Source material →

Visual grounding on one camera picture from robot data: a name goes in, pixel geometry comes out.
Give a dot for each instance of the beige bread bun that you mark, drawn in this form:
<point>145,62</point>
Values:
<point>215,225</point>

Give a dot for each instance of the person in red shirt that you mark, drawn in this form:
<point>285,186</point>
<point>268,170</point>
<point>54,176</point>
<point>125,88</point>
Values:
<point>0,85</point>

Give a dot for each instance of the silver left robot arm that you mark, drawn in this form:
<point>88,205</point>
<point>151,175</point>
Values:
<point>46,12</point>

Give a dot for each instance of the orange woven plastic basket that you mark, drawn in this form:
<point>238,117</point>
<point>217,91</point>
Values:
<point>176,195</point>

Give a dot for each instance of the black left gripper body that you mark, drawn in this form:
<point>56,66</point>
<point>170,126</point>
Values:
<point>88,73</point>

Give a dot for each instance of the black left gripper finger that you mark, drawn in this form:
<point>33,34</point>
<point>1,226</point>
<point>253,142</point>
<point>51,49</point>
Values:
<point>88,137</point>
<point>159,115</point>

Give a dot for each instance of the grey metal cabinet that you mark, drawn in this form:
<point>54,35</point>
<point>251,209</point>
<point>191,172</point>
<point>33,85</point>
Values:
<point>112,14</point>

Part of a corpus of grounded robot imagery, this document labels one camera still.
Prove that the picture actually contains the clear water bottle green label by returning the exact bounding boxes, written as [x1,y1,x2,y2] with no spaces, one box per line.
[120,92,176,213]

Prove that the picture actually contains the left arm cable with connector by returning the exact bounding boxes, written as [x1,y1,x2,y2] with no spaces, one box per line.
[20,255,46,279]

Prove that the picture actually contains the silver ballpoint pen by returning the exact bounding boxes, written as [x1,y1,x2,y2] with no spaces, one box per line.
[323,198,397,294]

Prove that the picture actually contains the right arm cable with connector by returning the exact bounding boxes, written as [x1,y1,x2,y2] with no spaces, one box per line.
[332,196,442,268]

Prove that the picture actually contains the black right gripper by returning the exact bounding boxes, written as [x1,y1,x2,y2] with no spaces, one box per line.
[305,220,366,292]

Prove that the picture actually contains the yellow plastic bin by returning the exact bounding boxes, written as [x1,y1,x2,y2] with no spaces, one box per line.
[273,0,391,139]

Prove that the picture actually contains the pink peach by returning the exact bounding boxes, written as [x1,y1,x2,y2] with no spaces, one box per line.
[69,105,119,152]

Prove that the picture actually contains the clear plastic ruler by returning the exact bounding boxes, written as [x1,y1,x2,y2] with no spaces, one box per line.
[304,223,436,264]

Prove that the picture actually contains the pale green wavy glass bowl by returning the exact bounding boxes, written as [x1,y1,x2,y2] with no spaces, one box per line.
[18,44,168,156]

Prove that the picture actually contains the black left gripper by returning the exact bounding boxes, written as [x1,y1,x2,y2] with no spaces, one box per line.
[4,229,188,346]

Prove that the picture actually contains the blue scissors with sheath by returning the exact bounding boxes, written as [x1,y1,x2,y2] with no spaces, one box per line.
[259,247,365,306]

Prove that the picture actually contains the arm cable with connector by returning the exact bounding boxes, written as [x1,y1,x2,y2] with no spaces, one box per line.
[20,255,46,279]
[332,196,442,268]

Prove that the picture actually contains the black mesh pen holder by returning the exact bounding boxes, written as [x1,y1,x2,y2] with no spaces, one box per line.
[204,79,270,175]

Task requirements →
Repeat the listing above without any change.

Your solution →
Visual grounding on one camera picture from robot data: a name goes in, pixel geometry comes out.
Give a dot for each instance of the beige bread bun that you mark, drawn in this form:
<point>145,62</point>
Values:
<point>215,225</point>

Give a dot for each instance of the person in red shirt that you mark, drawn in this form:
<point>285,186</point>
<point>268,170</point>
<point>54,176</point>
<point>125,88</point>
Values:
<point>0,85</point>

Give a dot for each instance of the silver left robot arm that you mark, drawn in this form:
<point>88,205</point>
<point>151,175</point>
Values:
<point>46,12</point>

Give a dot for each instance of the orange woven plastic basket that you mark, drawn in this form:
<point>238,117</point>
<point>217,91</point>
Values:
<point>176,195</point>

Give a dot for each instance of the black left gripper body that you mark, drawn in this form:
<point>56,66</point>
<point>170,126</point>
Values:
<point>88,73</point>

Give a dot for each instance of the black left gripper finger that you mark, drawn in this form:
<point>33,34</point>
<point>1,226</point>
<point>253,142</point>
<point>51,49</point>
Values:
<point>88,137</point>
<point>159,115</point>

Give a dot for each instance of the grey metal cabinet that you mark, drawn in this form:
<point>54,35</point>
<point>251,209</point>
<point>191,172</point>
<point>33,85</point>
Values:
<point>112,14</point>

Part of a corpus of grounded robot imagery, this document labels one camera still.
Prove that the picture actually contains the clear water bottle green label by returning the exact bounding boxes, written as [x1,y1,x2,y2] with no spaces, one box per line.
[120,92,176,213]

Prove that the picture actually contains the left arm cable with connector by returning the exact bounding boxes, written as [x1,y1,x2,y2] with no spaces, one box per line.
[20,255,46,279]

Prove that the picture actually contains the silver ballpoint pen by returning the exact bounding boxes, written as [x1,y1,x2,y2] with no spaces, one box per line.
[323,198,397,294]

Prove that the picture actually contains the right arm cable with connector by returning the exact bounding boxes, written as [x1,y1,x2,y2] with no spaces, one box per line.
[332,196,442,268]

Prove that the picture actually contains the black right gripper by returning the exact bounding boxes, written as [x1,y1,x2,y2] with no spaces, one box per line.
[305,220,366,292]

Prove that the picture actually contains the yellow plastic bin by returning the exact bounding boxes, written as [x1,y1,x2,y2] with no spaces, one box per line.
[273,0,391,139]

Prove that the picture actually contains the pink peach by returning the exact bounding boxes, written as [x1,y1,x2,y2] with no spaces, one box per line.
[69,105,119,152]

Prove that the picture actually contains the clear plastic ruler by returning the exact bounding boxes, written as [x1,y1,x2,y2] with no spaces, one box per line.
[304,223,436,264]

Prove that the picture actually contains the pale green wavy glass bowl by returning the exact bounding boxes, written as [x1,y1,x2,y2] with no spaces, one box per line.
[18,44,168,156]

Prove that the picture actually contains the black left gripper by returning the exact bounding boxes, written as [x1,y1,x2,y2] with no spaces, one box per line.
[4,229,188,346]

Prove that the picture actually contains the blue scissors with sheath by returning the exact bounding boxes, written as [x1,y1,x2,y2] with no spaces, one box per line.
[259,247,365,306]

Prove that the picture actually contains the arm cable with connector by returning the exact bounding boxes, written as [x1,y1,x2,y2] with no spaces, one box per line.
[20,255,46,279]
[332,196,442,268]

Prove that the picture actually contains the black mesh pen holder by returning the exact bounding boxes, written as [x1,y1,x2,y2] with no spaces, one box per line.
[204,79,270,175]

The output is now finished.